4) Be particularly cautious about sharing family information and pictures. While you may comfortable sharing your details, others in that picture or posting may not be as willing to disclose personal data.
5) Be careful about sharing vacation plans or instant statuses. That picture of your entire family at the cottage today confirms that your home back in the city is likely sitting unattended.
6) Consider whether you are comfortable sharing your browsing history and website activities with Facebook. Learn more about Off-Facebook Activity Controls and how to control Facebook Browser History Tracking.
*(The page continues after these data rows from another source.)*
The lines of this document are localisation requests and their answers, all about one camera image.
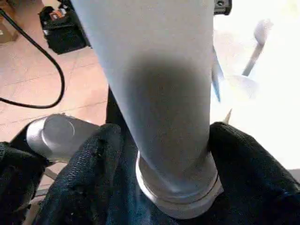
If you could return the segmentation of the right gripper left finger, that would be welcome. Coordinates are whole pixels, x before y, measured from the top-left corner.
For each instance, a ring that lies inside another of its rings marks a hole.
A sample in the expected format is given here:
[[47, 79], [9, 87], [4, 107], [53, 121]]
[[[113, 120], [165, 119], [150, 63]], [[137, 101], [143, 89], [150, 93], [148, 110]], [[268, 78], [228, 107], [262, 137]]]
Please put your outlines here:
[[80, 146], [51, 185], [37, 225], [140, 225], [133, 161], [119, 126], [104, 124]]

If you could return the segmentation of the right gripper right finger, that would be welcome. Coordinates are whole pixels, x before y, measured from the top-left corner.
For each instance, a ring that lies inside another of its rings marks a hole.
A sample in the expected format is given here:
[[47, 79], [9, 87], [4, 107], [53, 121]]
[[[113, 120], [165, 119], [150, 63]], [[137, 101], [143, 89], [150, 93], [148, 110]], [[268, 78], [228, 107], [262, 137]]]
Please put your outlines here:
[[228, 198], [231, 225], [298, 225], [300, 184], [252, 136], [223, 122], [208, 147]]
7) Wondering about other settings? Options, defaults, and terminology change frequently, so even if you are among the minority of people who have checked their settings in the last few months, you may want to check them again now. Here’s an extensive checklist of privacy controls you can review on your account. It may seem like a lot of work, and the language in the settings is often crafted to discourage you from dialing down access, but it’s worth the effort so you can make an informed choice about who sees your personal information. Why not set a calendar reminder to do this on a regular basis?
8) Be discriminating about your news sources and the content you get on your feed. Consider the sources, and validate the information you get from Facebook on other independent channels to build confidence that you’re getting facts and unbiased information.
You may be interested in what kind of pizza you are, or whom your Hollywood dream date might be. Just don’t forget that others may be interested too.